Ukraine rebuffs Pope calling for talks with Russia


People wave Ukrainian flags in St.Peter’s Square at the Vatican.
People wave Ukrainian flags in St.Peter’s Square at the Vatican.

Ukraine has rebuffed the Pope’s call to negotiate an end to the war with Russia, with President Volodymyr Zelenskiy saying the pontiff is engaging in “virtual mediation” and his foreign minister saying Kyiv will never capitulate.

Pope Francis said when things were going badly for a party to a conflict one had to show the “courage of the white flag” and negotiate. 

The Pope’s interview was believed to be the first time he has used terms like “white flag” or “defeated” in discussing the Ukraine war, though he has referred in the past to the need for talks.

Zelenskiy made no direct reference to the Pope or his comments but mentioned religious figures helping inside Ukraine.

“They support us with prayer, with their discussion and with deeds. This is indeed what a church with the people is,” he said in his nightly video address.

“Not 2500 km away, somewhere, virtual mediation between someone who wants to live and someone who wants to destroy you.”

Foreign Minister Dmytro Kuleba, writing on the X messaging platform, said the strong person in any dispute “stands on the side of good rather than attempting to put them on the same footing and call it ‘negotiations'”.

“Our flag is a yellow and blue one,” Kuleba wrote in English, referring to the Ukrainian national flag. “This is the flag by which we live, die, and prevail. We shall never raise any other flags.”

Kuleba also pointed to allegations that Pope Pius XII failed to act against the Nazis in Germany in World War Two.

“I urge (the Vatican) to avoid repeating the mistakes of the past and to support Ukraine and its people in their just struggle for their lives,” he wrote.

European officials supporting Ukraine in efforts to evict Russian troops denounced the Pope’s comments.

“How about, for balance, encouraging (Russian President Vladimir) Putin to have the courage to withdraw his army from Ukraine? Peace would immediately ensue without the need for negotiations,” Polish Foreign Minister Radek Sikorski responded with a post on X, formerly Twitter. 
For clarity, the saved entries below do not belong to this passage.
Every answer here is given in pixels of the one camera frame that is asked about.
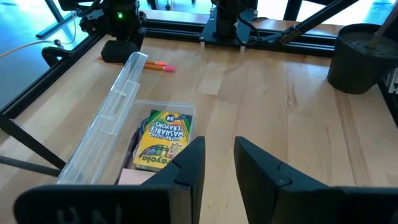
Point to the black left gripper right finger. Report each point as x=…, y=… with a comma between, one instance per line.
x=295, y=203

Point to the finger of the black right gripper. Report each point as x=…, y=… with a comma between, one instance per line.
x=119, y=51

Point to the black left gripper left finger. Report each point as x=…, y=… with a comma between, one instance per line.
x=124, y=203

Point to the orange pencil pink eraser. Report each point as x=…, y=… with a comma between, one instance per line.
x=163, y=68

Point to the purple pen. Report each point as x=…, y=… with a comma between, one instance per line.
x=132, y=149

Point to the clear plastic pencil box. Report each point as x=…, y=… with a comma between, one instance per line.
x=102, y=133

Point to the yellow green crayon box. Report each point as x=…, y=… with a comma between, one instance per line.
x=164, y=140

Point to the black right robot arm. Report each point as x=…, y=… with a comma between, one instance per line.
x=227, y=21

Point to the black plant pot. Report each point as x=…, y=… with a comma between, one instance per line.
x=357, y=68

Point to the black metal shelf frame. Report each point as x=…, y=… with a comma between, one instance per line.
x=31, y=143
In a separate post, Mr Sikorski drew parallels between those calling for negotiations while “denying (Ukraine) the means to defend itself” and European leaders’ “appeasement” of Adolf Hitler just before World War II. 
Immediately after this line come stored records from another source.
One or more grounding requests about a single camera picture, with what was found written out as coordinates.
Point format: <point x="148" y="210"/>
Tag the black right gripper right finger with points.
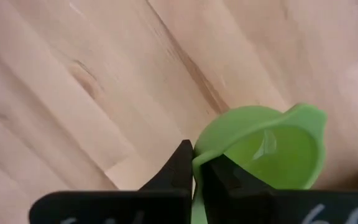
<point x="259" y="208"/>

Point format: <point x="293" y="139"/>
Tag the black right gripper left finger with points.
<point x="120" y="208"/>

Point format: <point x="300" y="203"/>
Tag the green measuring cup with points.
<point x="275" y="155"/>
Andrii Yurash, Ukraine’s ambassador to the Holy See, said it is “necessary to learn lessons” from that conflict. His post on X appeared to compare the Pope’s comments to calls for “talking with Hitler” while raising “a white flag to satisfy him”. 

A Vatican spokesman later clarified that the Pope supported “a stop to hostilities (and) a truce achieved with the courage of negotiations”, rather than an outright Ukrainian surrender.

Kyiv remains firm on not engaging directly with Russia on peace talks, and Zelenskiy has said multiple times that the initiative in peace negotiations must come from the country that has been invaded. 

Throughout the war, the Pope has tried to maintain the Vatican’s traditional diplomatic neutrality, but that has often been accompanied by apparent sympathy with the Russian rationale for invading Ukraine, such as when he noted that NATO was “barking at Russia’s door” with its eastward expansion.

Last year the pontiff told Russian youth to take pride as heirs of tsars like Peter the Great, held up by President Vladimir Putin as an example to justify his actions in Ukraine.